プロトコル・オメガのボールで試合が始まった。
「おー…、なかなか早いなボール回すの」
プロトコル・オメガは速く、正確なパスワークで俺たちを翻弄していく。
…だが、フェイはまるでうさぎのように跳ねながらボールを奪い、相手のゴール前に進んでいく。
「バウンサー、ラビット!」
フェイのシュートはゴールへ跳ねながら進んでいくが、プロトコル・オメガのキーパー、ザノウは動じない。
「キーパーコマンド、03!」
『ドーンシャウト』
ボールは勢いを殺され、ザノウの前に転がっていく。
そして、試合は再開され、ボールは激しい攻防の末にアルファへと渡る。
アルファがドリブルで上がってくる中、俺以外のディフェンス陣が必殺技の態勢に入る。
「フラクタルハウス!」
だが、アルファは必殺技を突破して、高く飛び上がる。
…だが。
「…やるな」
「…必殺技を突破した後の隙、治した方がいいぞっと!」
それに反応した俺は、必殺技を撃とうとしたアルファからボールを奪う。
「カウンター行くぞ!
…天馬!」
「はい!」
俺から放たれたボールは天馬がしっかりトラップする。
「そよかぜステップV2!」
天馬の代名詞である爽やかなドリブルで一気に敵陣へと駆け上がっていく。
「蓮池さん!」
「りょーかい!」
そしてボールは杏のもとにわたり、高く飛び上がる。
「はあっ!
アトミック、フレア!」
杏が放ったシュートはザノウが必殺技を出す余裕もなくゴールへと突き刺さる。
「ゴール!外裂のボール奪取からのカウンターを仕上げたのは蓮池!
テンマーズが1点先制だーっ!」
「…まずは1点、…ね!」
杏はしっかり手元でしっかりとこぶしを握り締めた。
…晴也の代名詞とも言えるあの技だが、杏も晴也の威力には届きはしないもののそれに追随するぐらいの威力は出せる。
プロミネンスのキーパー、
…うん、エイリアNo1を目指してるだけはある。
とりあえずこれでリードをすることができた。
相手は表情こそ崩れてはいないが、聞こえてくる言葉の節々から焦りが聞こえてきた。
さて、このままいくとは俺も思えない、相手がどう出てくるか楽しみである。
◇ ◇ ◇
「さあ、1点を先行されたプロトコル・オメガのボールでキックオフ!
前半の間に追いつくことができるのだろうか!?」
キックオフからアルファへとボールが渡り、勢いよくテンマーズ陣内へ切り込んでくる。
「…行くぞ」
「…!ディフェンス来るぞ、準備しとけ!」
「「「了解!」」」
俺はディフェンス陣にそう言って気合を入れさせる。
そしてアルファはさっき天馬が出した、化身のオーラを発現させる。
「天空の支配者、鳳凰!」
アルファが出したのは無口な彼には似つかない派手な化身。
…だが、彼はここで終わらなかった。
「アームド!」
その言葉と同時に、彼の化身は再びオーラ状となり、鎧のように彼の体に装着されていった。

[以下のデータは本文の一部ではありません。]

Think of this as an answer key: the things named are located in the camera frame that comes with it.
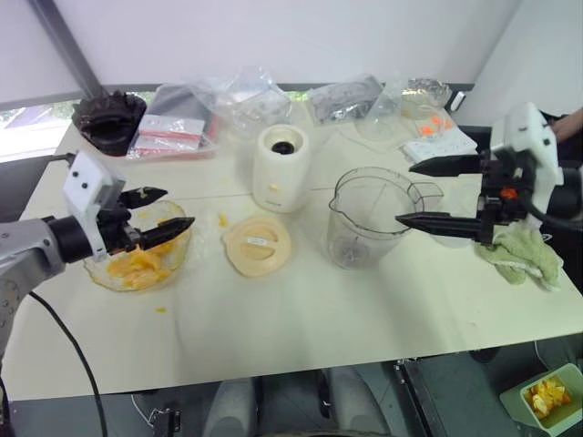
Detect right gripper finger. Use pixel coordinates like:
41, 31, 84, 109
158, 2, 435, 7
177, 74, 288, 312
394, 211, 485, 242
408, 153, 484, 178

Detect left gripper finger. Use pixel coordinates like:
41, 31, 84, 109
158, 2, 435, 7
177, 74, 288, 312
136, 217, 196, 250
120, 185, 169, 210

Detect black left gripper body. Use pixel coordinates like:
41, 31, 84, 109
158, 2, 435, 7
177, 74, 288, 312
97, 192, 145, 255

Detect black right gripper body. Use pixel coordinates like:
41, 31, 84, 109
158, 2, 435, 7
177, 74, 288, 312
476, 152, 532, 247

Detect clear blender jar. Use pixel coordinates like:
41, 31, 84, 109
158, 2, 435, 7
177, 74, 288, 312
326, 167, 445, 270

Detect cream blender lid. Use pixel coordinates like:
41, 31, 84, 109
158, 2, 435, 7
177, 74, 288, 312
220, 216, 293, 279

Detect cream blender base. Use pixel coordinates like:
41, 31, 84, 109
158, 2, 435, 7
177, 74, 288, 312
252, 125, 313, 214

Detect white power strip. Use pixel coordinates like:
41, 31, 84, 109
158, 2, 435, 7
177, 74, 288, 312
400, 133, 477, 163

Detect orange plugs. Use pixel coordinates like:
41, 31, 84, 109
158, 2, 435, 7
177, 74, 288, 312
420, 115, 453, 138

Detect clear glass bowl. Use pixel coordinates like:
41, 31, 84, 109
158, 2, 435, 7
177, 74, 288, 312
82, 198, 195, 293

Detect green towel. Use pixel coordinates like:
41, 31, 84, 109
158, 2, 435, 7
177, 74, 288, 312
475, 226, 567, 293

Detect foil lined bowl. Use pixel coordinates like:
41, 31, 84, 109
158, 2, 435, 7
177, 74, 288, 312
400, 77, 453, 119

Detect plastic bag with red packets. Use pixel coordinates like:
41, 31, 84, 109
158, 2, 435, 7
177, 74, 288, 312
127, 83, 218, 161

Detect black crumpled bag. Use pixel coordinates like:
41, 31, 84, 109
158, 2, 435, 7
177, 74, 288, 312
71, 90, 148, 158

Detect clear crumpled plastic bag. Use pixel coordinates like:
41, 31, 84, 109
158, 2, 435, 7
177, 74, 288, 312
180, 65, 293, 138

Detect green plastic bin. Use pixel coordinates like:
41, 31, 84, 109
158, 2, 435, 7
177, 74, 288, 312
499, 362, 583, 432

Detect orange peels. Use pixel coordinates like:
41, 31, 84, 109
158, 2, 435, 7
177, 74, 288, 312
523, 374, 573, 418

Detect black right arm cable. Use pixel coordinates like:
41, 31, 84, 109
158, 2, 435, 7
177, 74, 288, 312
518, 193, 583, 227

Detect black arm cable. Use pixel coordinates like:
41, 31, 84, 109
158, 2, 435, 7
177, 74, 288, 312
28, 290, 109, 437
518, 193, 583, 227

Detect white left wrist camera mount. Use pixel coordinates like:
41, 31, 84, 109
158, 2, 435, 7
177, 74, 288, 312
62, 149, 127, 263

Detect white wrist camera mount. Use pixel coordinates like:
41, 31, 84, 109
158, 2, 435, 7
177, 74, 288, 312
62, 149, 127, 263
489, 102, 566, 229

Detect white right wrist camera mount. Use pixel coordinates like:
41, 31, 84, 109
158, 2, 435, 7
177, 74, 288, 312
489, 102, 566, 229

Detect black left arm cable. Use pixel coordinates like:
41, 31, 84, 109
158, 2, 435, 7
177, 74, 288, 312
28, 290, 109, 437

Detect plastic bag with dark cables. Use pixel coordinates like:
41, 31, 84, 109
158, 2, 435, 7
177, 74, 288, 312
306, 75, 384, 126

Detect grey window frame beam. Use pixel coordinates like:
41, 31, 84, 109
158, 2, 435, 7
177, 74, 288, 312
31, 0, 111, 99

…確か、化身を身に纏うことにより、通常状態よりはるかに強くなる。
「…さて、今の俺が化身アームドに対応できるか…。
試させてもらうとしますかね」
アルファはそのまま、ものすごいスピードでゴール前へと駆け抜けていく。
「アルファ、俺と勝負と行こうか!」
「…No、勝負にはならない」
そう返してくるアルファに対して、俺は必殺技を繰り出す。
「行くぞ!デーモン、カット!」
だが、アルファは気にせずに俺の放った紫のオーラに突っ込んでくる。
「言ったはずだ、勝負にはならないと」
「マジか、よっ!?」
アルファはその紫のオーラを突っ切りながら俺を吹っ飛ばす。
そしてアルファはそのままシュートを放ちテンマーズのゴールへと突き刺した。